You don’t have to overthink your decision for new businesses at this stage. You can simply go with a shared server and migrate to a more sophisticated option as your business grow.
Choose a hosting service provider
There are hundreds of hosting service providers on the internet but a few household names. These leading brands are reputable for serving certain types of businesses and websites. We have an elaborate review of some of the best hosting services. You can look at our review page for website hosts here.
In my experience, I can recommend a few hosting service providers.
- Wix: Suitable for creatives and graphics-heavy websites.
- Elementor: Best for WordPress-powered websites.
- Ionos: One of the cheapest hosting services, ideal for early-stage startups working building on a tight budget.
Configure your DNS
After registering your domain name and signing up for a website hosting package, you can now install and configure your Domain Name System (DNS). This is a directory that connects web browsers to your website.
The hosting servers are identified with unique IP addresses. Setting up your DNS links your registered domain name to the server’s IP address (or the portion of it) that will host your website. This way, when people type your domain name into their browsers, it will pull up content from the linked server folder.
DNS is usually preconfigured by your website host. However, there are times when you need to put on your techie gloves and manually carry out the configuration. This can be a pretty complicated process but here’s a simplified guide for DNS configuration.
Upload your website files
With your DNS configured, internet users can locate your website through your domain name. At first, the server will return a blank or error page. Remember that your website is a collection of similar web pages stored as files. You need to upload those files into your server to be translated into readable webpages by browsers.

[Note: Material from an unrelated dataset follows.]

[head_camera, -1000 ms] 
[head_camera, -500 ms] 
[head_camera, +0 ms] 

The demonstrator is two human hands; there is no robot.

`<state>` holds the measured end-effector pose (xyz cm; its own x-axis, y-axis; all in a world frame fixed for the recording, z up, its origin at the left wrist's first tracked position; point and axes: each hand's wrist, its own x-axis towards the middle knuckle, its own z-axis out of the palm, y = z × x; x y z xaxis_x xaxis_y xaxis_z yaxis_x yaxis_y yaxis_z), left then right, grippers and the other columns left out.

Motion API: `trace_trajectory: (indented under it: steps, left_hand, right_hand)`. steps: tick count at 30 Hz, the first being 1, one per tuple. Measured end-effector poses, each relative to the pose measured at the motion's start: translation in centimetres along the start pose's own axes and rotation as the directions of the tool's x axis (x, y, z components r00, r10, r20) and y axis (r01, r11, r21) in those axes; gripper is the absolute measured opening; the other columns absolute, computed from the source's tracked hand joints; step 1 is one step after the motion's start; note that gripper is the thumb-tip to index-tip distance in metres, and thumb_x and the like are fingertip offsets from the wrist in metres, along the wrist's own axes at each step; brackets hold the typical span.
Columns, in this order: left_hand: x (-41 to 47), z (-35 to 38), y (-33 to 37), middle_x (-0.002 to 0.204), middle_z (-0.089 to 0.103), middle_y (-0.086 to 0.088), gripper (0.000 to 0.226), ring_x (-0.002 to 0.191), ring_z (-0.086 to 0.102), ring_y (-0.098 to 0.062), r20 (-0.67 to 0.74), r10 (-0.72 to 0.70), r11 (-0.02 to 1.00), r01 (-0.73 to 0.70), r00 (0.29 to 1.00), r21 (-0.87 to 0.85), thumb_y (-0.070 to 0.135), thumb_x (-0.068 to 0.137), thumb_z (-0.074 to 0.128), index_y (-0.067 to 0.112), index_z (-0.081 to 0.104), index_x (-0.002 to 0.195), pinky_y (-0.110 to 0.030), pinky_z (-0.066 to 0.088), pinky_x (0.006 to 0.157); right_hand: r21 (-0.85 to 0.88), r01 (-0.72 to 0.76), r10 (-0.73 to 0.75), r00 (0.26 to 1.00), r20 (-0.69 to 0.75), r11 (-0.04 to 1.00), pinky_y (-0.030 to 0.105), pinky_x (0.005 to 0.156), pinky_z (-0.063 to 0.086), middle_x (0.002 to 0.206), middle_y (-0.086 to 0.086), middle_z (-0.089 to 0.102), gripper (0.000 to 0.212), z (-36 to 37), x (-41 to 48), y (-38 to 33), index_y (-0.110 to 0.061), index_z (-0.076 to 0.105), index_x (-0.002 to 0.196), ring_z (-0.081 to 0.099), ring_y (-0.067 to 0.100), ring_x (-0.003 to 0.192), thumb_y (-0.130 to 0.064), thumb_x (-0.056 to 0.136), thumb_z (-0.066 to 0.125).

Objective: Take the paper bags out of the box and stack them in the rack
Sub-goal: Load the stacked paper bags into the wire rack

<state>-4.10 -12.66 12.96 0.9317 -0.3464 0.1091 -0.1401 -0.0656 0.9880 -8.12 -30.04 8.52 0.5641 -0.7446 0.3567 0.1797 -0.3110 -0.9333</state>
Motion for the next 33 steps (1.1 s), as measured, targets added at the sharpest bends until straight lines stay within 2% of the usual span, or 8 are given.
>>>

Usually, if you hired a website developer, they will send this file to you in a ZIP folder. All you need to do is upload this folder onto your server and unzip it. Voila!
However, most web developers offer to upload these files for you to ensure that everything is working properly before you regain full control of the website and server.
Alternatively, some hosts provide platforms to install content management software (CMS) like WordPress and Joomla. With CMS, you can download templates or themes from design marketplaces, upload them through the admin dashboard and customize them to fit your needs. Customized themes may not look exactly like your dream website in the end but they are pocket-friendly options to start with.